Por escrito todo suena algo espeso y confuso, pero, en caso de concretarse, son medidas y estrategias que atacarían directamente a la línea de flotación del sistema cultural barcelonés tal y como se entiende desde hace décadas. Porque en La Model no se habló solo de recursos económicos, sino de política y, más concretamente, de “un pacto social contra el actual modelo de política cultural”.

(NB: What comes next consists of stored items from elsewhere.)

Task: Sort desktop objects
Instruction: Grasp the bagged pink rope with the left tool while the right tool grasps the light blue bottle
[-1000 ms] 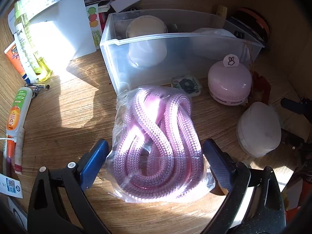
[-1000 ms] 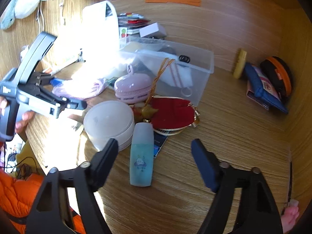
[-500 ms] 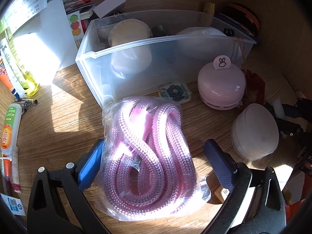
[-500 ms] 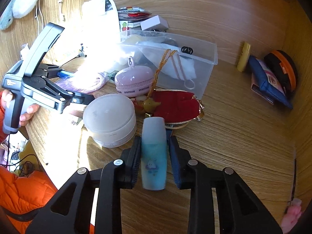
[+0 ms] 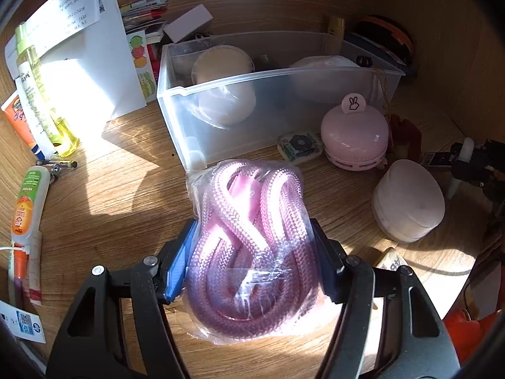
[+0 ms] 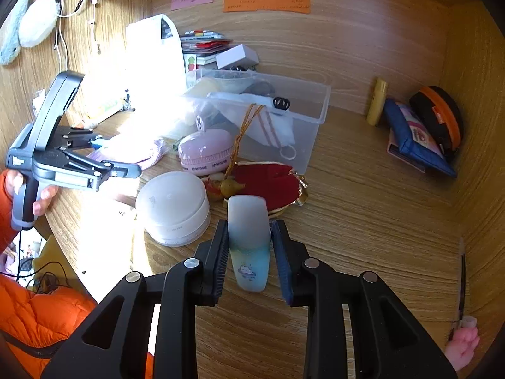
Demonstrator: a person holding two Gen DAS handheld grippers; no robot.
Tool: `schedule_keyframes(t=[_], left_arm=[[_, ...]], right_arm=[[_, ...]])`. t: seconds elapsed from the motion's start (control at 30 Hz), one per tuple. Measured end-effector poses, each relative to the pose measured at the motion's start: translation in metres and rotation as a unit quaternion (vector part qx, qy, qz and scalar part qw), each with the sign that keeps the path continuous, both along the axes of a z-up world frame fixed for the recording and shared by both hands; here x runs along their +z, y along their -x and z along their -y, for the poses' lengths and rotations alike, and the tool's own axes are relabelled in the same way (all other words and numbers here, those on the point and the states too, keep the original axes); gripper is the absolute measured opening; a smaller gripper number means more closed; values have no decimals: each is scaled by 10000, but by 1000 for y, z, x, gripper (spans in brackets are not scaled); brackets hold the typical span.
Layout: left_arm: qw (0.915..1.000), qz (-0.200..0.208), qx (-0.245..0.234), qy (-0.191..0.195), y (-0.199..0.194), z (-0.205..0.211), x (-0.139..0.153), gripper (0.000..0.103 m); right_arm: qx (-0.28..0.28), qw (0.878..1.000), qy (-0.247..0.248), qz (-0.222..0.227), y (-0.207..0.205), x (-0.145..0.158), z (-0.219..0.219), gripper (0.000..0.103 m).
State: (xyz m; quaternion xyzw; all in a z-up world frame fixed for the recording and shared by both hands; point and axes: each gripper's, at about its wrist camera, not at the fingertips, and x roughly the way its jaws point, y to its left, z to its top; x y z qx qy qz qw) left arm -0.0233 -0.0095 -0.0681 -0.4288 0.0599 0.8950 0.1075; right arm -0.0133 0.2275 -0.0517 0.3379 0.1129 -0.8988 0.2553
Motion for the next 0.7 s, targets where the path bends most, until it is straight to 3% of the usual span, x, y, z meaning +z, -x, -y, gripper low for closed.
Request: schedule_keyframes(t=[0.4, 0.43, 0.47, 0.5, 0.53, 0.7], left_arm=[[9973, -386, 400, -478, -22, 16, 29, 65], [9969, -423, 368, -553, -23, 16, 32, 45], [9969, -410, 384, -552, -22, 17, 36, 40], [9967, -405, 366, -598, -22, 17, 38, 21], [9969, -353, 282, -649, -21, 18, 39, 17], [9978, -224, 298, -557, -18, 18, 29, 20]], right_arm=[[-94, 9997, 144, -172, 4, 10, -2, 25], [-117, 9996, 172, -192, 4, 12, -2, 25], [-124, 9995, 197, -200, 4, 13, -3, 25], [-125, 9994, 225, -211, 4, 14, -4, 25], [-123, 9994, 237, -221, 5, 15, -4, 25], [-84, 9997, 178, -173, 5, 12, -2, 25]])
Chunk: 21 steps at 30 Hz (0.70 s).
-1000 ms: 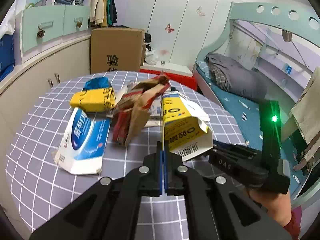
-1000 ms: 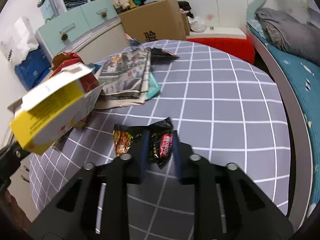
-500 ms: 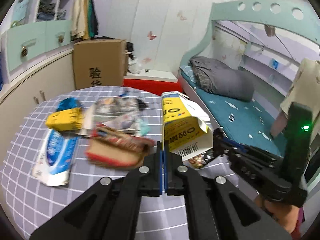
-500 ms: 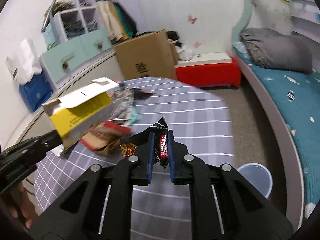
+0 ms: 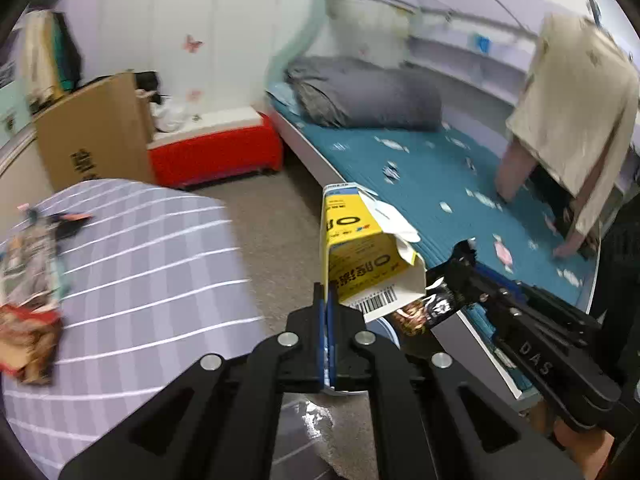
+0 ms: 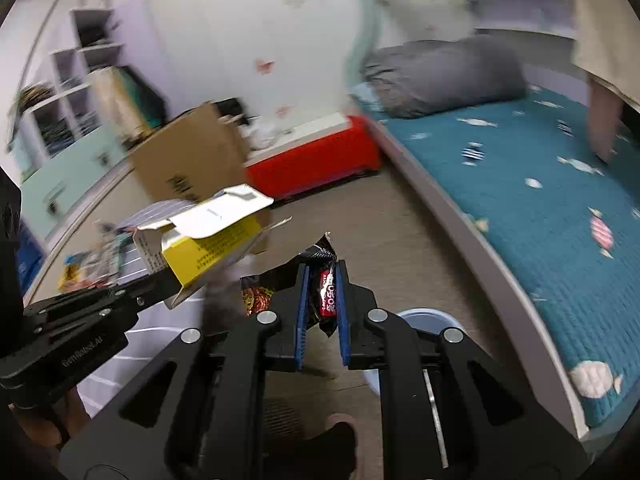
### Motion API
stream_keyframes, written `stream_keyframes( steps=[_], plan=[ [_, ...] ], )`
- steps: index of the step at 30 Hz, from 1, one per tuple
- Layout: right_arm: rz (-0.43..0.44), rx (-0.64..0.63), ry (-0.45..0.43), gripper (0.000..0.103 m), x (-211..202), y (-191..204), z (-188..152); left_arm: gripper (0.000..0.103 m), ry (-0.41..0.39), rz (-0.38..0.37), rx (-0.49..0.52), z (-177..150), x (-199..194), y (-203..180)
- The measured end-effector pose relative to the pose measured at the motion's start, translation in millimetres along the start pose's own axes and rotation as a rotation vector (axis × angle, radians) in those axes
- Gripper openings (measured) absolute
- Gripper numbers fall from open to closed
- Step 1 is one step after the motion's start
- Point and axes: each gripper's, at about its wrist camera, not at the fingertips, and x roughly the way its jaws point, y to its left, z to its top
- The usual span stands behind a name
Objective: Collect trash
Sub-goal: 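Carry carton and wrapper to the bucket and open both tools over it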
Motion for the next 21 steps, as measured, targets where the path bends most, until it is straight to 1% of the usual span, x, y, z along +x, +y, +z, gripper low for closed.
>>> stream_keyframes(
  steps=[2,7,10,12,14,16,17,18,20,21],
  plan=[
    [-0.045,0.042,-0.004,0.013,6.3,-30.1,-2.3,0.001,0.042,0.0,0.028,3.3,29.2,-18.9],
    [-0.107,0.14,0.017,0.013,30.2,-89.0,-14.6,0.001,0.141,-0.01,0.048,5.8,93.5,-45.4],
    [-0.138,0.17,0.026,0.013,42.1,-108.0,-22.1,0.001,0.197,-0.015,0.052,4.3,128.6,-55.5],
    [-0.143,0.184,0.029,0.013,46.9,-117.7,-25.8,0.002,0.229,0.001,0.073,2.8,150.5,-61.3],
    [-0.152,0.199,0.038,0.013,53.1,-127.9,-29.5,0.003,0.26,-0.015,0.077,0.1,168.7,-65.9],
    [-0.157,0.214,0.057,0.013,60.2,-137.1,-32.5,0.012,0.29,-0.04,0.056,-2.1,178.7,-64.9],
    [-0.159,0.22,0.062,0.013,61.9,-140.3,-35.6,0.023,0.295,-0.053,0.049,-3.0,182.2,-64.8],
    [-0.162,0.223,0.067,0.013,64.2,-143.4,-38.1,0.036,0.288,-0.043,0.051,-5.0,183.7,-65.1],
    [-0.16,0.237,0.087,0.013,69.6,-146.9,-44.4,0.046,0.275,-0.01,0.076,-8.4,183.5,-66.9],
    [-0.158,0.243,0.091,0.013,70.9,-146.8,-47.2,0.047,0.276,-0.004,0.082,-10.1,184.4,-67.7]
  ],
)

No faltó quien subrayó que nada de esto será posible si la ciudadanía no defiende sus derechos culturales como los educativos y sanitarios. Y ahí hay un gran desafío. Tal vez por ello se incidió en la importancia de la cultura de base, sus espacios diversos y prácticas comunitarias, como un dique fundamental ante el auge de la extrema derecha. Tampoco faltó quien lamentó tanta utopía. A esto último, González solo respondió: “Todo es utopía hasta que deja de serlo”.
Ni el Ministro de Cultura ni el PSC
En el acto final, el de presentación de conclusiones, destacó y fue destacada la ausencia de varias autoridades convocadas, pues habían confirmado su asistencia. Ni el Ministro de Cultura, Ernest Urtasun, ni nadie del gabinete del alcalde de Barcelona, Jaume Collboni, acudieron a La Model. Semolina Tomic, de l’Antic Teatre, no se mordió la lengua. “Todo el PSC ha excusado su presencia”, informó, “pero yo quiero denunciar su ausencia. Su deber era estar aquí. Pagamos su sueldo con nuestro dinero”, recordó, mientras lamentaba el agravio comparativo que supone que, “cuando una empresa como Focus presenta la maqueta de su nuevo edificio allí están todas las autoridades”.
Para gran parte de los allí presentes, la ausencia de autoridades del Ayuntamiento es una forma de negar una realidad: la de la existencia de estos circuitos y espacios de cultura de base y comunitaria. “Y es una negación que dura ya cuarenta años”, recordó Tomic.
Tanto entre los ponentes de las jornadas como entre los asistentes destacó la diversidad de perfiles, reflejo de la diversidad ya existente no solo en la ciudad sino en muchos de los espacios de gestión comunitaria que nutren de vida y cultura el subsuelo barcelonés. La paridad de género estuvo más que superada y la presencia de identidades no binarias también era notable.
Además, llamó positivamente la atención la variedad de acentos catalanes: no solo de Sarrià o Sant Andreu, sino también gallegos y castellanos, latinoamericanos y balcánicos, prueba de que muchos de los espacios que garantizan que Barcelona no sea solo una ciudad macrofestivalera y disponga de actividad cultural durante todo el año están sostenidos por catalanes llegados de todos los rincones del planeta.
La única presencia no prevista el martes en La Model fue el muy violento chaparrón que cayó durante el acto de la clausura. No solo llovió agua; también, piedra. Más de uno lo interpretó como una metáfora climatológica de la que se avecina. Las elecciones municipales de mayo de 2027 son el horizonte cargado de nubarrones que tienen entre ceja y ceja los impulsores del encuentro.
Así lo debieron percibir los representantes de los tres únicos partidos políticos presentes en la sala: Barcelona En Comú, ERC y CUP. El objetivo de los espacios de cultura de base y comunitaria reunidos esta semana ya no es mendigar recursos para seguir existiendo desde la marginalidad económica y política, sino hacer temblar las estructuras que sostienen el entramado cultural de Barcelona.